Sacramento? Try the entire Bay Area. The San Francisco Chronicle noted that the Bay Area housing market is also slowing down, with sales falling nearly 11% and prices dipping below record territory for the first time this year. The median price for a single-family home in the nine counties last month was $643,000. Sales are decreasing, but prices are still rising.

It’s not just Northern California. The Los Angeles Times indicated that, as prices continue to rise, signs of a real estate slowdown continue to grow. The Orange County Register is having similar comments. Price gains in Riverside and San Bernardino counties, the region’s two hottest markets, slowed for the first time in about a year. San Diego County’s increases continued to decelerate, while sales there dropped nearly 16%, the region’s biggest dip. Sales overall in the Southland fell 5.8% versus the year-ago period. In Huntington Beach, there was actually a decline for houses prices above $800K. Some think this is just the normal cycle. Some experts blame the slowdown on reduced affordability and rising mortgage rates. In the San Fernando Valley, the median price has reached $600,000. Sales are slowing, but prices aren’t (yet) dropping.

How much of this is due to the media? There are an increasing number of articles (Houston Chronicle, Washington Post) about the crazy California market, and the increasing level of risk out here. These articles are emphasizing how Californians are increasingly sinking more than half their incomes into mortgage payments, taking on enormous debt, forgoing down payments and signing interest-only or adjustable-rate mortgages. The San Jose Mercury News notes that one out of five recent buyers have committed more than half their total earnings to homeownership. Of course, there’s risk and there is risk. First time buyers doing 100% down take more risk than those putting 20% down. The income of the buyer also makes a difference.

There is also the rising tide against McMansions. It’s being reported in the Daily News, as well as hitting the nationals in CNN. When mention this? If McMansionization is permitted, there will be more houses with more square footage, increasing inventory and potentially lowering prices. If McMansionization is restricted, there will be less inventory, as well as more folks needing to move to get more space, raising prices.

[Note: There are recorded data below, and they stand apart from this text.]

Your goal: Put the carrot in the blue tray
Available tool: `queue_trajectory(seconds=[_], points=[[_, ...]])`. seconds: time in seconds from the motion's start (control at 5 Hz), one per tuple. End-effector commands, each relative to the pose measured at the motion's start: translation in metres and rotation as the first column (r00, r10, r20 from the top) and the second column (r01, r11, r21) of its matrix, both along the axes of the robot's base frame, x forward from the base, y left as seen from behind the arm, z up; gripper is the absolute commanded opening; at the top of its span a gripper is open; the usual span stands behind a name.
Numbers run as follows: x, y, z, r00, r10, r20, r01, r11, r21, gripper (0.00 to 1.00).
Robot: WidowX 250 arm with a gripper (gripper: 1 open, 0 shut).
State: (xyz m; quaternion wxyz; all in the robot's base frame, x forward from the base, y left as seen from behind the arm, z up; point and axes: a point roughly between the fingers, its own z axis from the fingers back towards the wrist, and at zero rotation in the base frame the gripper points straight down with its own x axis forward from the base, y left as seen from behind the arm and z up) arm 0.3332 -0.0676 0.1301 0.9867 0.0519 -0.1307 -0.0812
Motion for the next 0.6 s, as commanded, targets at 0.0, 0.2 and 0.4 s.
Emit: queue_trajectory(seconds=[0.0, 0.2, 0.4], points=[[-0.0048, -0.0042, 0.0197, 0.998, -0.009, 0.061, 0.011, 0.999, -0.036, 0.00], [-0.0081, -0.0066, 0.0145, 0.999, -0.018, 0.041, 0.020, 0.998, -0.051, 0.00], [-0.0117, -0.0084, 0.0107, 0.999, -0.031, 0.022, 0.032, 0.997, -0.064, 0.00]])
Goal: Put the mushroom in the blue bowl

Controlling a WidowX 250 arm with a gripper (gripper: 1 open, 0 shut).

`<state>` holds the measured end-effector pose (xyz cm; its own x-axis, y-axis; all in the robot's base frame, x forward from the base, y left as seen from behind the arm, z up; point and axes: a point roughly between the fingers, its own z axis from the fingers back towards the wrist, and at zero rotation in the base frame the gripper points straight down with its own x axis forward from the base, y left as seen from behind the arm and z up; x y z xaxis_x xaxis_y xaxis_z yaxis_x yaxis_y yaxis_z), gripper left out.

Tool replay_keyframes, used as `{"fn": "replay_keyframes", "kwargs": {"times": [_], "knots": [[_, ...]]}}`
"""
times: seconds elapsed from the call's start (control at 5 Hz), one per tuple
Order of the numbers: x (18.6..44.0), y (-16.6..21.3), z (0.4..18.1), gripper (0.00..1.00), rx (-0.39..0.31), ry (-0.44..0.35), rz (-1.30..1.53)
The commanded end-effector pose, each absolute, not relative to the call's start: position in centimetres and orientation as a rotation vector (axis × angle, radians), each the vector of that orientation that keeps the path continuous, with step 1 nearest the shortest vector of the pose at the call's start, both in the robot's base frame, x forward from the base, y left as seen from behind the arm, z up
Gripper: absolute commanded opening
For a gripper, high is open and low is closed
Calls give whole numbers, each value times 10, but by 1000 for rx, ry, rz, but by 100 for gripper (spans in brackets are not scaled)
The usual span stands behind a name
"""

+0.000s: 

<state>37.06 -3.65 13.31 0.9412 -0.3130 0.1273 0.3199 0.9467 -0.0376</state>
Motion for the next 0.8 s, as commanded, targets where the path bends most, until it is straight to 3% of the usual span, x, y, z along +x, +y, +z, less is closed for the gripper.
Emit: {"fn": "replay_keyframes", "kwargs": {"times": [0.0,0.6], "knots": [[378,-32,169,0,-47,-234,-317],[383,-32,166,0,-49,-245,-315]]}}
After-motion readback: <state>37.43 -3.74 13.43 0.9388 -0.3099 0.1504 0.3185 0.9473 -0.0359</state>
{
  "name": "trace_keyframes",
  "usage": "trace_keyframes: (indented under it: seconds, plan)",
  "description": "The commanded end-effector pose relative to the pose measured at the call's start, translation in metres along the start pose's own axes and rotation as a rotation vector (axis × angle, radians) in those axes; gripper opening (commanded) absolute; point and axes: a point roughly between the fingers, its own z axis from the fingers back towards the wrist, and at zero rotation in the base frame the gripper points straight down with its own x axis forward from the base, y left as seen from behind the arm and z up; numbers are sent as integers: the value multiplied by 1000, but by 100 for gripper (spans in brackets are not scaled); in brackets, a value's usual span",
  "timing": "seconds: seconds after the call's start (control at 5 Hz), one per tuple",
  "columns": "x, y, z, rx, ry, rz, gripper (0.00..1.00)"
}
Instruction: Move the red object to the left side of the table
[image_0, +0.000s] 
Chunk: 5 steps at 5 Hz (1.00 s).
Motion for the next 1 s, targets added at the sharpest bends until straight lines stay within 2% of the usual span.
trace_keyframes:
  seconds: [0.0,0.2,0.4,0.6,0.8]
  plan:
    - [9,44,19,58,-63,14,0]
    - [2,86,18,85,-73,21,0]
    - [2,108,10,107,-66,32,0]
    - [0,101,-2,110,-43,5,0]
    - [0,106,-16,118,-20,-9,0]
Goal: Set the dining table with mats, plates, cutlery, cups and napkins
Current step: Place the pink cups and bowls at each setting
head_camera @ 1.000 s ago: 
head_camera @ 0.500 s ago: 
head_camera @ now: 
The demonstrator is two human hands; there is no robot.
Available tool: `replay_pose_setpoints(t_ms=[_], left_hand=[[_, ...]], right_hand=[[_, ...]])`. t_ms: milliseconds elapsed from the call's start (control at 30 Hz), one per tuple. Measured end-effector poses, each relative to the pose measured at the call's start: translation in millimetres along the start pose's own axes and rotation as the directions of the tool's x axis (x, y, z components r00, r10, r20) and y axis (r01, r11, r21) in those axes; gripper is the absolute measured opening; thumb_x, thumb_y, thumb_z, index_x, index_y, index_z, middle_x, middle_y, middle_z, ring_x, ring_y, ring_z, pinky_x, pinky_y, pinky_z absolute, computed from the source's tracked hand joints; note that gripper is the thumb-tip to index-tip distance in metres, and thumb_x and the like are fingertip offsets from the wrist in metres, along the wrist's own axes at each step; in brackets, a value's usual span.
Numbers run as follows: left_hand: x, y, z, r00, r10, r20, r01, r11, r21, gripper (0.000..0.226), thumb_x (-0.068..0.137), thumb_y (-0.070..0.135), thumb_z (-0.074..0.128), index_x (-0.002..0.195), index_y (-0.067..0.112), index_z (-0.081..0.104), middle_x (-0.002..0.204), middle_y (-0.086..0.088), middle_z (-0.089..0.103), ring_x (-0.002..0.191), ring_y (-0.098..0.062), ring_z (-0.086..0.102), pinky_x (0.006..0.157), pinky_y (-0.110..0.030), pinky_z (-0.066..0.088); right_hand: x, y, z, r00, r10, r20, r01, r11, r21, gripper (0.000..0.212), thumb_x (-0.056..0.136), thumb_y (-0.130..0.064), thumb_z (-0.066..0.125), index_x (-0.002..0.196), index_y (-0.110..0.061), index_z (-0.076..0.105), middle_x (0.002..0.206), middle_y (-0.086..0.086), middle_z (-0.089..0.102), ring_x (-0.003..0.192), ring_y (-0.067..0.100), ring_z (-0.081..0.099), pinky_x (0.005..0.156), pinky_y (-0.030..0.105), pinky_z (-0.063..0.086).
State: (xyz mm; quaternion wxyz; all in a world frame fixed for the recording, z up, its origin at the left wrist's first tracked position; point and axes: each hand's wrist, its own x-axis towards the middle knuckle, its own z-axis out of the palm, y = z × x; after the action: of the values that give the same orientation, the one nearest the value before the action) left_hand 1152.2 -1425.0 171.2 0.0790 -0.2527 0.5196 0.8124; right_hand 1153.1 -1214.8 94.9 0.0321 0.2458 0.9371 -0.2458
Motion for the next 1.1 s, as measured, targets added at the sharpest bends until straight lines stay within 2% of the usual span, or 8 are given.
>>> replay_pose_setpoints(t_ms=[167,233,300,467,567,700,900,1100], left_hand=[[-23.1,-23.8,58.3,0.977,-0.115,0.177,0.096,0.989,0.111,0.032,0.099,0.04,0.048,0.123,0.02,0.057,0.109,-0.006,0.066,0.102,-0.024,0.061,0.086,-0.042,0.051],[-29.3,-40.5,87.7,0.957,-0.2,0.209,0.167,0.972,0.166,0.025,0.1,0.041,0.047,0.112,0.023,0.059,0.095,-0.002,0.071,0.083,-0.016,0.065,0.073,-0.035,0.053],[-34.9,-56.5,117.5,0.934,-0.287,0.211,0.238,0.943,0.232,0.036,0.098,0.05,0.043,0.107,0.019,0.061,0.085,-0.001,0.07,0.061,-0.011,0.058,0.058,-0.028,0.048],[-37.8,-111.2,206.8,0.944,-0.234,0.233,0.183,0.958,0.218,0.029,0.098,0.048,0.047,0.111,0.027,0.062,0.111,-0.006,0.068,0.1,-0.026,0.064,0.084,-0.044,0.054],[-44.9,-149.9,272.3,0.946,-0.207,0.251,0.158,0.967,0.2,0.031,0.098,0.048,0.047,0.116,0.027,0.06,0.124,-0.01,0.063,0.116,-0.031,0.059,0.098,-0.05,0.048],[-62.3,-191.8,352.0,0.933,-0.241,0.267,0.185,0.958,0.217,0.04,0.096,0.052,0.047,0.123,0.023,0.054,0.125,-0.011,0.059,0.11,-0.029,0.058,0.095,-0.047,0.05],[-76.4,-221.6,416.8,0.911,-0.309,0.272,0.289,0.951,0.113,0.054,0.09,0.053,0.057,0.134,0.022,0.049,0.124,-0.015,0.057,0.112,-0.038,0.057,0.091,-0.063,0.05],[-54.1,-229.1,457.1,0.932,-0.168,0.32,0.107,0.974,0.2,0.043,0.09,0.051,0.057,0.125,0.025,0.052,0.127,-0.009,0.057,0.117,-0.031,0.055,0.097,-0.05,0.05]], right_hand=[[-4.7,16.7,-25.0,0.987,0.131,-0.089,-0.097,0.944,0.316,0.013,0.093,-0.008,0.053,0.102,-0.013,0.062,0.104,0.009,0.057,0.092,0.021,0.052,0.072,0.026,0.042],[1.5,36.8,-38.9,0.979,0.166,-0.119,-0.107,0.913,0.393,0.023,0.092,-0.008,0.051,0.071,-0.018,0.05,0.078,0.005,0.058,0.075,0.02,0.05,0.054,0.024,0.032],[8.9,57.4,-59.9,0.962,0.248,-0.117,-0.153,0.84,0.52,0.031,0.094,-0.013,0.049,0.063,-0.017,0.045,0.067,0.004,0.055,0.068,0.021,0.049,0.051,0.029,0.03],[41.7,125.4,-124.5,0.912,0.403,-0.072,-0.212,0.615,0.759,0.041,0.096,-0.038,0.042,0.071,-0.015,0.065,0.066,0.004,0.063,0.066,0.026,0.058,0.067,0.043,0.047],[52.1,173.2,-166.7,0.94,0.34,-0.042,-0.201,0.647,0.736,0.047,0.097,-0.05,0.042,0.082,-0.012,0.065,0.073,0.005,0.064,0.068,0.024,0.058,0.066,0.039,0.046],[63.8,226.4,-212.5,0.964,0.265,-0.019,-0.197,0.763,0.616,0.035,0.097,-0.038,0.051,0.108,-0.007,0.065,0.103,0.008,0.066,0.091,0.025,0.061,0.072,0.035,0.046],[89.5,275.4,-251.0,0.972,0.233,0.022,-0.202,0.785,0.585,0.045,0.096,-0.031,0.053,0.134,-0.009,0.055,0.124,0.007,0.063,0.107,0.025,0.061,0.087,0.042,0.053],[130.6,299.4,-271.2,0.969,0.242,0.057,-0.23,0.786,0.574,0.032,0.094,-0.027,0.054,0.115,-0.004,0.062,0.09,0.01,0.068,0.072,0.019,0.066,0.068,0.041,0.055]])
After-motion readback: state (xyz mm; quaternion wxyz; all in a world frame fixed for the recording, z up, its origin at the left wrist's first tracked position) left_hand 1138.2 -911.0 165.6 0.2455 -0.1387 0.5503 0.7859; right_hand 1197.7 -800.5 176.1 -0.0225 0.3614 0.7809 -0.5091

Often, the slowing of the markets is due to interest rates rising. We have seen the fed, after all, regularly increasing interest rates. Yet, even with the most recent increase, according to the LA Times, long-term mortgage rates are continuing to fall. Average rates on 30-year, fixed-rate mortgages fell to 5.80%, down from last week’s 5.89%, which had been the highest level in four months. Rates on 15-year, fixed-rate mortgages, a popular choice for refinancing a home mortgage, averaged 5.40%, down from 5.47% last week. Yet rates on variables (probably pegged to the fed) continue to rise. What will rates continue to do? Economic indicators are showing the economy is slowing and prices are rising, primarily due to energy costs. These costs are actually serving to temper inflation, but I’m betting the fed won’t stop the rate increases.

Many recent folks have probably used some of the newer loans out there, often the “option ARMs” (where you have a choice of a payment that results in negative amortization, an interest only payment, or a fully amortized payment). With such loans, the interest rate changes monthly. There may or may not be a prepayment penalty. When one has such a loan, the game is figuring out the right time to refinance, such that you take advantage of the low teaser rates, and then move into a 30-year fixed rate before the variable adjusts above the fixed rate. If you went in riskier (i.e., less down), you also have the worry that you won’t be in an equity position to refinance if rates fall.

Right now, the 30 year rate is 5.80%. Checking a few banks, I’m seeing rates such as 5.875% for jumbos. It’s been fluctuating, and who knows how it will change with further fed changes. Taking a look at an Interest Rate Comparison site, I see rates as low as 5% (1.875 pts) to 5.375% (0 pts). The variable rates have been slowing rising. My most recent statement had a 5.07% rate, up from 4.85% the month before. Guessing the timing. It’s just hard. Time to check with our Mortgage Broker, I guess.